*** Exercise data Section Begins ***

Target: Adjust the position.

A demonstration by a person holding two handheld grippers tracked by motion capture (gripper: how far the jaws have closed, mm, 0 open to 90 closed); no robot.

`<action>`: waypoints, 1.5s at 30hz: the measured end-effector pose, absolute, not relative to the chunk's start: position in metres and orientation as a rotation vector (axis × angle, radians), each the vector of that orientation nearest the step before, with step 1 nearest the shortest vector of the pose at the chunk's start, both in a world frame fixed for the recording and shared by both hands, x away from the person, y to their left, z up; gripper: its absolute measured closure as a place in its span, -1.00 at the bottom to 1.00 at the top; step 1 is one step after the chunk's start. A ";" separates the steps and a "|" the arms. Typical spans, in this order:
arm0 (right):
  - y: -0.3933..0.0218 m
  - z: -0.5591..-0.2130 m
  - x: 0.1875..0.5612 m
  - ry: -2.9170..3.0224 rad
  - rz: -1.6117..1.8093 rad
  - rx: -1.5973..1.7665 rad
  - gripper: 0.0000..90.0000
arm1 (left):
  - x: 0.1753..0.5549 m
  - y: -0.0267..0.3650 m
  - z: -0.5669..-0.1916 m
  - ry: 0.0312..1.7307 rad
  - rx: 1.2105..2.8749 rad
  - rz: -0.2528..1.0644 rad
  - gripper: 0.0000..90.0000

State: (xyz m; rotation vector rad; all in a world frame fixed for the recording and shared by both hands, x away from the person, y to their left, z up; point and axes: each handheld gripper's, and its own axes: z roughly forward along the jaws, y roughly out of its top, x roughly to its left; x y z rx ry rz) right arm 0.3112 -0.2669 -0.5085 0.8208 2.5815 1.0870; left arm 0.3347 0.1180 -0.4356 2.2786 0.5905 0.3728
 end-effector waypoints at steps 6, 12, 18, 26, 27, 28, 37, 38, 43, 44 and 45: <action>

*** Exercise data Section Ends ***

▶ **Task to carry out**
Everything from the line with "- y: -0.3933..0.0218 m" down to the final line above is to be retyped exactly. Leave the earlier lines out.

▶ **Result of the exercise**
  - y: -0.3933..0.0218 m
  - z: -0.5591..-0.2130 m
  - x: 0.1875..0.5612 m
  - ry: -2.9170..3.0224 rad
  - rz: -1.6117..1.8093 rad
  - rx: -1.5973..1.7665 rad
  - gripper: 0.0000..90.0000
arm1 (left):
  - x: 0.1753..0.5549 m
  - y: -0.0267..0.3650 m
  - z: -0.5669..-0.1916 m
  - ry: 0.0312..1.7307 rad
  - rx: 1.2105..2.8749 rad
  - rz: -0.2528..1.0644 rad
  - gripper: 0.0000..90.0000

State: (xyz m; rotation vector rad; all in a world frame fixed for the recording and shared by both hands, x away from the person, y to their left, z up; point and axes: each handheld gripper's, and its own axes: z roughly forward along the jaws, y roughly out of its top, x roughly to its left; x y z rx ry rz) right arm 0.3112 -0.2669 -0.5085 0.8208 2.5815 1.0870; left arm 0.3347 0.1180 -0.4356 2.2786 0.5905 0.3728
 end-effector waypoints at steps 6, 12, 18, 26, 27, 28, 37, 38, 43, 44 and 45: <action>

What was produced is the complete output.